Shear stress regulates gene expression by inducing epigenetic modification of histones and influences cell differentiation in mouse ES cells. Zeng et al. showed that laminar flow activated histone deacetylase 3 (HDAC3) through the Flk-1-PI3K-Akt pathway and that HDAC3-mediated p53 deacetylation and p21 activation were crucial for shear stress and VEFG-induced EC differentiation [43]. Illi et al. found that histone H3 phphorylation on serine 10 (S10) occurred within 30 minutes of shear stress exposure at 10 dyn/cm2 [42]. Hence, fluid shear stress plays an important role in enriching and accelerating ES-derived vascular progenitor cells.

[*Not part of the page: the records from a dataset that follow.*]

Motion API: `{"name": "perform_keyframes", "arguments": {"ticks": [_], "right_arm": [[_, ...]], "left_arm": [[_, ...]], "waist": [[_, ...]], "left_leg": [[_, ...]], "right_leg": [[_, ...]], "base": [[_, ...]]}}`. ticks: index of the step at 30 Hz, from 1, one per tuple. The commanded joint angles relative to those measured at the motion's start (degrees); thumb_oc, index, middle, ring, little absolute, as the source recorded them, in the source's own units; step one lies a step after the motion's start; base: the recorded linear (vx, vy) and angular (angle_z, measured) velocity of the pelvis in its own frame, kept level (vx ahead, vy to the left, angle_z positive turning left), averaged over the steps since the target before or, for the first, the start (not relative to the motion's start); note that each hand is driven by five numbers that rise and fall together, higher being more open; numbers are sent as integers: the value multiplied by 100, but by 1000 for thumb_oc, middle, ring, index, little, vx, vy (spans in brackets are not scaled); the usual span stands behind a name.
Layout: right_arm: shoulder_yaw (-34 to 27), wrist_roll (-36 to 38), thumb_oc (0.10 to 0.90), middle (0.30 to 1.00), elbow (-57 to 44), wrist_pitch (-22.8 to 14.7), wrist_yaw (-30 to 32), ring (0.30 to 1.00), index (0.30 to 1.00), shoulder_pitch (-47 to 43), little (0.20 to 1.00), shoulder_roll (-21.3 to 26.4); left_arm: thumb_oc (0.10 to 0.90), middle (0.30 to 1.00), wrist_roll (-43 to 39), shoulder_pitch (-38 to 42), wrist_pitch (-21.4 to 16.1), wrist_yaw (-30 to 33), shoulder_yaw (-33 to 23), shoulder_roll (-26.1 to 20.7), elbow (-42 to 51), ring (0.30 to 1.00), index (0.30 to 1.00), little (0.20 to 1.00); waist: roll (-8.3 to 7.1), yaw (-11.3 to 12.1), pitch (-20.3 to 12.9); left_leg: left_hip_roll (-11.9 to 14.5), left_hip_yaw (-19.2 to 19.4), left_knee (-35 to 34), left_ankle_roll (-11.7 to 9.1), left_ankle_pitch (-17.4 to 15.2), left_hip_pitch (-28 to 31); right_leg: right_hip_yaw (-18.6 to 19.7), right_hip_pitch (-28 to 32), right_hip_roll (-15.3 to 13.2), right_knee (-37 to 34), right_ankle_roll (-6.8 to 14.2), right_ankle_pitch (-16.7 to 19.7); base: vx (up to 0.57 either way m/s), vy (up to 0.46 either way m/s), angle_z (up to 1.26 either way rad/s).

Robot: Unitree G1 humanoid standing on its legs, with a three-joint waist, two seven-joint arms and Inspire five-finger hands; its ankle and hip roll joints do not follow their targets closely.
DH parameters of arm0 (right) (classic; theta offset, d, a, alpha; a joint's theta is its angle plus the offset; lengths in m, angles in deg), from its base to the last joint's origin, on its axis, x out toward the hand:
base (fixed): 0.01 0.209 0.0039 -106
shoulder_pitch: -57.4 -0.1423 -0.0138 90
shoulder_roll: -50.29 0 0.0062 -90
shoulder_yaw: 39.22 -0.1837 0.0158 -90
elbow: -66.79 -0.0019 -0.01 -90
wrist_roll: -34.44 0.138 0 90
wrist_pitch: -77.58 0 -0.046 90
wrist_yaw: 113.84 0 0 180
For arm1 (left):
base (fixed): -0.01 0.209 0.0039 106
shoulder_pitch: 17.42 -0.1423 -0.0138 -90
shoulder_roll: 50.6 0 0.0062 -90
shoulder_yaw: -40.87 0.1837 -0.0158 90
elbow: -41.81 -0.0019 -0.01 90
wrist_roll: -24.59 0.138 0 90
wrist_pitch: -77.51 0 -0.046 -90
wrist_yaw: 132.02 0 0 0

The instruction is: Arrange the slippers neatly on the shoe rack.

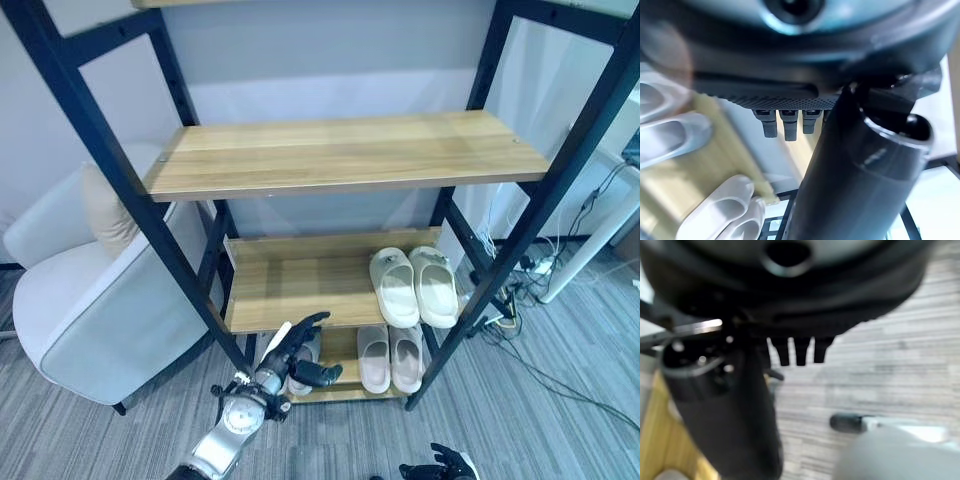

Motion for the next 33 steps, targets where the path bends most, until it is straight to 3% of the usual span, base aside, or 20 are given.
{"name": "perform_keyframes", "arguments": {"ticks": [1, 5, 8, 11, 13, 18, 26, 33], "right_arm": [[-85, -146, 800, 900, 124, -118, -57, 900, 900, -174, 900, -72], [-90, -116, 800, 900, 179, -92, -119, 900, 900, -92, 900, -138], [-123, -60, 800, 900, 239, -65, -154, 900, 900, 35, 900, -163], [-189, 38, 800, 900, 294, -55, -157, 900, 900, 84, 900, -166], [-196, 74, 800, 900, 354, -63, -169, 900, 900, 67, 900, -129], [-280, 309, 800, 900, 510, -112, -304, 900, 900, 1, 900, -76], [-561, 907, 800, 900, 540, -203, -416, 900, 900, -208, 900, -91], [-732, 1265, 800, 900, 567, -213, -412, 900, 900, -344, 900, -66]], "left_arm": [[800, 900, -1670, -64, -257, -680, -439, 36, 486, 900, 900, 900], [800, 900, -1468, -319, -221, -535, -635, 29, -64, 900, 900, 900], [800, 900, -1095, -303, -181, -214, -877, 283, -1100, 900, 900, 900], [800, 900, 178, -13, -192, 346, -1091, 482, -2459, 900, 900, 900], [800, 900, 574, 166, -188, 546, -1226, 625, -3307, 900, 900, 900], [800, 900, 350, 384, -68, 647, -1945, 840, -4992, 900, 900, 900], [800, 900, 557, 193, 295, 945, -2840, 608, -6344, 900, 900, 900], [800, 900, 634, 81, 291, 1042, -2889, 596, -6340, 900, 900, 900]], "waist": [[-130, 88, -302], [-152, 138, -310], [-182, 117, -296], [-213, 70, -249], [-227, 50, -222], [-264, 58, -256], [-285, 156, -370], [-248, 230, -374]], "left_leg": [[-355, 219, 52, 161, -663, 97], [-370, 179, 52, 179, -646, 108], [-367, 139, 52, 172, -621, 111], [-367, 89, 52, 174, -602, 119], [-364, 89, 52, 174, -604, 136], [-338, 140, 52, 154, -626, 183], [-302, 181, 52, 140, -658, 242], [-305, 162, 52, 136, -651, 227]], "right_leg": [[-343, 86, 164, 109, 59, -669], [-370, 107, 154, 119, 45, -663], [-423, 129, 145, 134, 26, -683], [-452, 131, 150, 164, 5, -696], [-448, 130, 156, 164, 0, -698], [-405, 139, 171, 121, -6, -687], [-351, 158, 192, 79, -22, -711], [-374, 146, 181, 79, -18, -713]], "base": [[-16, 4, 6], [-18, 6, 3], [-13, 4, 5], [-4, -1, 1], [0, 0, 0], [0, 0, 0], [14, -5, -2], [4, -1, -1]]}}
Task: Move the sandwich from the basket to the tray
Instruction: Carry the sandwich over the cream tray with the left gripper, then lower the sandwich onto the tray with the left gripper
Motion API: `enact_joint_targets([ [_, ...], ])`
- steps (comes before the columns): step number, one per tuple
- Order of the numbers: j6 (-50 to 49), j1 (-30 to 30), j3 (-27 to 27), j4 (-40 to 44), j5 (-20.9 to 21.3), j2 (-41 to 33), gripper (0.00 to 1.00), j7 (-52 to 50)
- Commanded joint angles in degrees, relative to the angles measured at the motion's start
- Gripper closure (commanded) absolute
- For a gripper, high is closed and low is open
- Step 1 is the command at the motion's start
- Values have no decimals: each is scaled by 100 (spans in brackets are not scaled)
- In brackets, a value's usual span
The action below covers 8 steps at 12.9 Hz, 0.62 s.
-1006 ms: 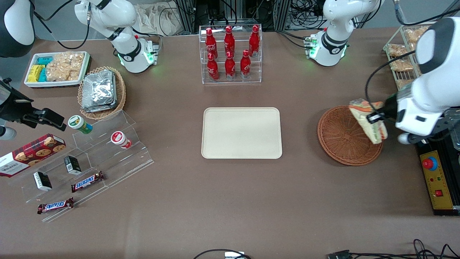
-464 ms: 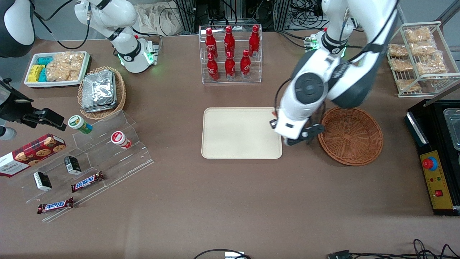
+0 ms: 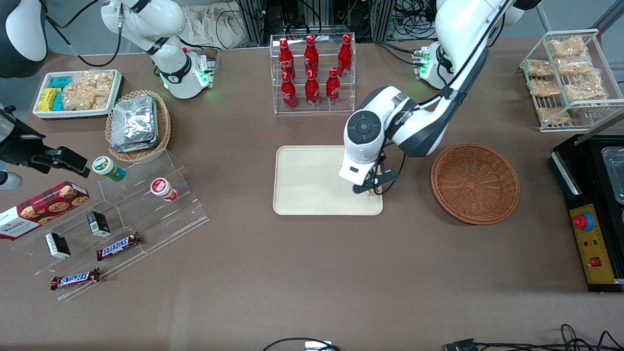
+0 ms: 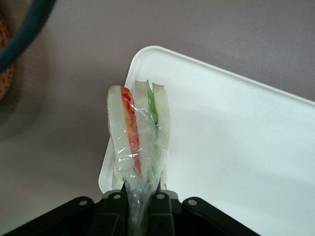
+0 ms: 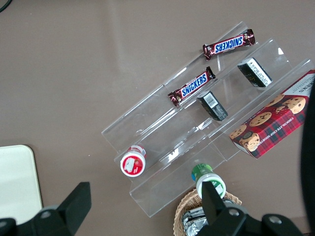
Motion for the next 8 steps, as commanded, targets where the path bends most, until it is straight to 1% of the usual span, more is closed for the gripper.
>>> enact_joint_targets([
  [1, 683, -28, 59, -833, 274, -359, 100, -194],
  [4, 1194, -19, 59, -1265, 651, -377, 100, -230],
  [7, 1353, -2, 50, -1398, 1056, -394, 100, -107],
  [8, 1380, 7, 41, -1407, 1109, -394, 100, -28],
])
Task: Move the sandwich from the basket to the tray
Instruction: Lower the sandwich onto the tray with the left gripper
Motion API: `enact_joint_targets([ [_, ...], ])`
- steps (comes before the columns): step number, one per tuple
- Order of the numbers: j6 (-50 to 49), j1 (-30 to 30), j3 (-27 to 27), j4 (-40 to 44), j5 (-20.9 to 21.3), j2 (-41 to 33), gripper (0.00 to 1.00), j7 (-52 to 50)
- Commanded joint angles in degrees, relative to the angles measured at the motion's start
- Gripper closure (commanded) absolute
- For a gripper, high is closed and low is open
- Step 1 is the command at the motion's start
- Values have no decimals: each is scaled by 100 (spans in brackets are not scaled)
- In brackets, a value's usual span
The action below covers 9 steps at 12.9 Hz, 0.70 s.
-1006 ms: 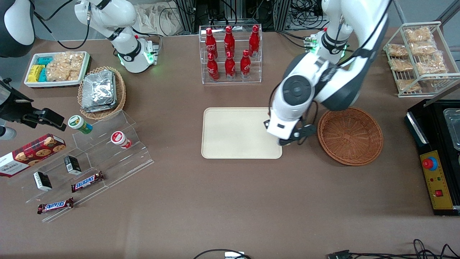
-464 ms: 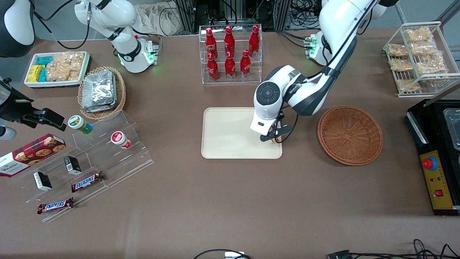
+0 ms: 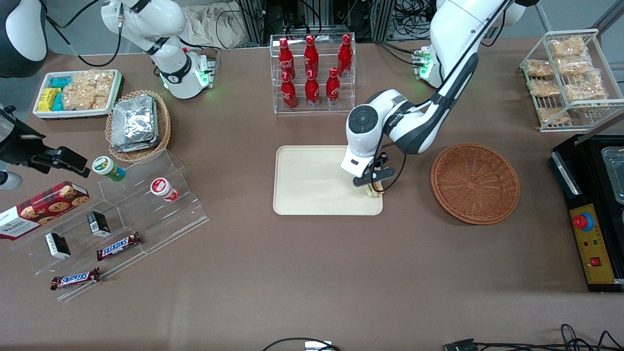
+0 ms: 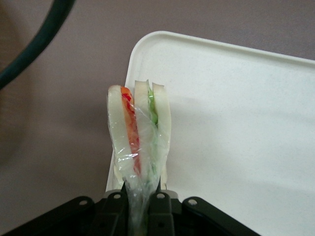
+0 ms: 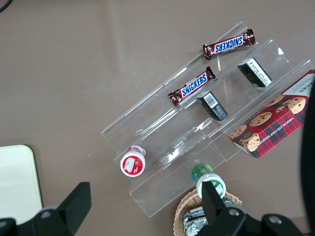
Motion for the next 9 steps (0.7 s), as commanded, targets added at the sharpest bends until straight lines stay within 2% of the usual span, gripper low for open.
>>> enact_joint_targets([
  [1, 168, 4, 18, -256, 188, -320, 100, 348],
  [6, 888, 180, 18, -694, 171, -444, 100, 1342],
  [9, 1064, 224, 10, -704, 92, -400, 100, 1414],
])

VASCULAR PROGENITOR CELLS AND IMPLICATION FOR CARDIOVASCULAR MEDICINE

ES cells are advantageous for cell transplantation to repair damaged ischemic tissues and restore endothelial dysfunction by virtue of their high proliferation capacity and pluripotency. ES cells undergo spontaneous in vitro differentiation, leading to the formation of cardiovascular precursors among other cell types [5, 29, 47]. This process normally occurs in several days. However, exposure to shear stress accelerates the onset of cell expressing cardiovascular markers that become detectable after 24 hour of flow exposure. However, challenges remain to address the restorative capacity, survival, engraftment, and tumorigenicity of human ES cell-derived endothelial cells. While a vast majority of research concerning EC differentiation from ES cells is derived from experiments involving growth factors and hypoxia environment [42], novel applications of local biomechanical milieu has provided an entry point to engineer artificial vessels to repair damaged vessels and to form vessel networks.

SUMMARY

Generation of endothelial cells from human ES cells not only provides a ready cell resource for potential clinical applications, but also paves an excellent avenue to study vasculogenesis and angiongenesis events in the human system. The endothelial progenitors isolated from human ES cells have various phenotypes because of varying derivation protocols and the supplementation of growth factors; even more importantly, they were isolated at different stages of development [29]. Critical questions remain to address the road blocks in basic stem cell research for clinical applications: (1) understanding the kinetics of ES cell differentiation into VPCs, (2) the molecular mechanisms whereby shear stress induce ES differentiation to VPCs, (3) stability and function of ES cell-derived VPCs in formation of durable blood vessels. The recent California Institute for Regenerative Medicine Tools and Technologies Awards (RFA08-02) have garnered momentum to develop a scale-up and cell purification system that will interface delivery of purified progenitors with molecular imaging to track stem cell function in the injured tissue function. The recent NHLBI Progenitor Cell Biology Consortium Planning Awards (RFA-HL-08-012) has further synergized multi-disciplinary efforts to identify and characterize progenitor cell lineages, to direct the differentiation of stem and progenitor cells to the desired cell fates, and to develop new strategies to address the unique challenges presented by the transplantation of these cells.